• Exercise: Extract each line holding the word "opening" from the entries.

········

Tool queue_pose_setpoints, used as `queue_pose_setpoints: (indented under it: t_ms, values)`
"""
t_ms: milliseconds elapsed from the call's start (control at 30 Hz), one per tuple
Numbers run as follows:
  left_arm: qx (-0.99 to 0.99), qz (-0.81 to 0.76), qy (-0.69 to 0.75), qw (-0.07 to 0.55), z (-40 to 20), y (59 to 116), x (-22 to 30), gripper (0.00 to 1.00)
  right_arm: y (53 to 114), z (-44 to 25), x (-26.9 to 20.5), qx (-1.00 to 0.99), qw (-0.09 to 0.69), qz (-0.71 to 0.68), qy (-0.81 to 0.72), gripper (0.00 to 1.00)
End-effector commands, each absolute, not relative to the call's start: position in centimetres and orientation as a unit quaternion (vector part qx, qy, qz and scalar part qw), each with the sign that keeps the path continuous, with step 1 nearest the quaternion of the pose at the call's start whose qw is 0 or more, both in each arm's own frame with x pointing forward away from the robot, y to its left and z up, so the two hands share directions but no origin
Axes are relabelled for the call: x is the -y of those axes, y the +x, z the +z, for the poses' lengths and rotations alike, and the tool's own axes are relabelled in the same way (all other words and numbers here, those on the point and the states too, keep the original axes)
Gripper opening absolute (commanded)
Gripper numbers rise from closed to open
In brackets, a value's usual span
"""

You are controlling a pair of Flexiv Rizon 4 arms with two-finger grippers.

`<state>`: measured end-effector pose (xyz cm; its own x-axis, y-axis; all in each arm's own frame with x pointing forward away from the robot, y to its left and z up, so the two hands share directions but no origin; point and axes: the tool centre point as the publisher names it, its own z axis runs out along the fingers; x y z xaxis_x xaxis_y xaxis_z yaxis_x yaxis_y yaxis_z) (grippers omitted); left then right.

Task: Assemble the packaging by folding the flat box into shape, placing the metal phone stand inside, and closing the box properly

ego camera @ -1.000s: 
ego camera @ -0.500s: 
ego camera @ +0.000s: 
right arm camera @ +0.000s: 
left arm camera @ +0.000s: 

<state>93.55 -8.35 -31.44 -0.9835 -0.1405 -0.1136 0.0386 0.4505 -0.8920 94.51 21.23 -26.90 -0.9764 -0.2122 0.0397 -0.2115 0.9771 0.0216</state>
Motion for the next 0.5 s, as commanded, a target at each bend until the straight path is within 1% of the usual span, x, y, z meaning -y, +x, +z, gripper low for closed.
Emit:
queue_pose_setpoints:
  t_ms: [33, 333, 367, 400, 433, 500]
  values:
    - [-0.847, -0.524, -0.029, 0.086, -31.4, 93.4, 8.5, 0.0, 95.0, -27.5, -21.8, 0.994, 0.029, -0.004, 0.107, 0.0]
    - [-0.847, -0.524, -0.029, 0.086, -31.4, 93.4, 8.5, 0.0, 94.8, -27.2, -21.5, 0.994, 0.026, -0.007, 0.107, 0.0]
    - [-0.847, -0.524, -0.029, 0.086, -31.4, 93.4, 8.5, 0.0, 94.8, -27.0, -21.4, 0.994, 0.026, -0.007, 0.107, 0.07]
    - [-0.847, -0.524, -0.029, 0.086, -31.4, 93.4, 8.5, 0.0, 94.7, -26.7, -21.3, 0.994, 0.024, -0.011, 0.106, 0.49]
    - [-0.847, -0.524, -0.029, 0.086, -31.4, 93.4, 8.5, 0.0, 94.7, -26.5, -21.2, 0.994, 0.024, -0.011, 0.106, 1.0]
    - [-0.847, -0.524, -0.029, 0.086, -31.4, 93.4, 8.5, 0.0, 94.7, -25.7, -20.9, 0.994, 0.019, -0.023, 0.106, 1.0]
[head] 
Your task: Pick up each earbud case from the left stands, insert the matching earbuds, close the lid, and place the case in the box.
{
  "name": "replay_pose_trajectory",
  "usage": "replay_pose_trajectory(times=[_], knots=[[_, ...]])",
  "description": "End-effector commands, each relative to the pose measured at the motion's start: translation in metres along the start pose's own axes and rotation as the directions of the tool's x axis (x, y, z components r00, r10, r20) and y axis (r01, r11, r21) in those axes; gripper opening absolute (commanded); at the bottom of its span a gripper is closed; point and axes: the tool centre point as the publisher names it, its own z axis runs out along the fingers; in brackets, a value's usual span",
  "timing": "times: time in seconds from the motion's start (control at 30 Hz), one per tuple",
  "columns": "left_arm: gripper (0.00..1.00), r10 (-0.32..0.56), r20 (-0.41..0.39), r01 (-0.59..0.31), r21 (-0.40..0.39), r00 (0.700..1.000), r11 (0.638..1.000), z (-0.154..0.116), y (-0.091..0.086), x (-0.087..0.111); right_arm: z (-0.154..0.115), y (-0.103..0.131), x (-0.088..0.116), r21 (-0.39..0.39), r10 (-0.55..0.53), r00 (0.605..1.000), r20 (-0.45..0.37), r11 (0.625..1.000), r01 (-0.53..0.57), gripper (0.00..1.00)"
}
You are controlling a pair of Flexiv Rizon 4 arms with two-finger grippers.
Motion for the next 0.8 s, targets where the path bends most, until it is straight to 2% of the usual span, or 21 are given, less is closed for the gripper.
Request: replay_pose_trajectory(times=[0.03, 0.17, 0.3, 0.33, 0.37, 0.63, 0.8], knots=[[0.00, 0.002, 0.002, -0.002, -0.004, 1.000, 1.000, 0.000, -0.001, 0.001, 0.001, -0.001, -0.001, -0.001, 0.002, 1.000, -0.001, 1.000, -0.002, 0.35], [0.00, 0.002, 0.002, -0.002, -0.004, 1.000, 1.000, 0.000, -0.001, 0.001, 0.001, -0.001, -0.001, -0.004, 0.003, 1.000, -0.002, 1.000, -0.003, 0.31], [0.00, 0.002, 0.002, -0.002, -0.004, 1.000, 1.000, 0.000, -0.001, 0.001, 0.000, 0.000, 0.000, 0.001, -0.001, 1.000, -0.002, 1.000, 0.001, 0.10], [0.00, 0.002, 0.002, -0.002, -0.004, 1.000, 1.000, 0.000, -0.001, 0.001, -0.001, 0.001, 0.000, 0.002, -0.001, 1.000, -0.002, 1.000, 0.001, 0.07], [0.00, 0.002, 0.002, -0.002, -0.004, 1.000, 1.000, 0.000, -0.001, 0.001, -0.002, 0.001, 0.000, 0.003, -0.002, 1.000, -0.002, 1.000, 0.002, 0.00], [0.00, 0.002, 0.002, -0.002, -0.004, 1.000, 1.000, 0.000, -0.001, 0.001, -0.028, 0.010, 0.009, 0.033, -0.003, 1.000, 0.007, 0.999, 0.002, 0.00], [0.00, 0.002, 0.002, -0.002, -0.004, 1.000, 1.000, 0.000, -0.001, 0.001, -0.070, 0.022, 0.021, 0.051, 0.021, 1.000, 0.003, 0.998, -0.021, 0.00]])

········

• The answer:
Gripper opening absolute (commanded)
  "description": "End-effector commands, each relative to the pose measured at the motion's start: translation in metres along the start pose's own axes and rotation as the directions of the tool's x axis (x, y, z components r00, r10, r20) and y axis (r01, r11, r21) in those axes; gripper opening absolute (commanded); at the bottom of its span a gripper is closed; point and axes: the tool centre point as the publisher names it, its own z axis runs out along the fingers; in brackets, a value's usual span",

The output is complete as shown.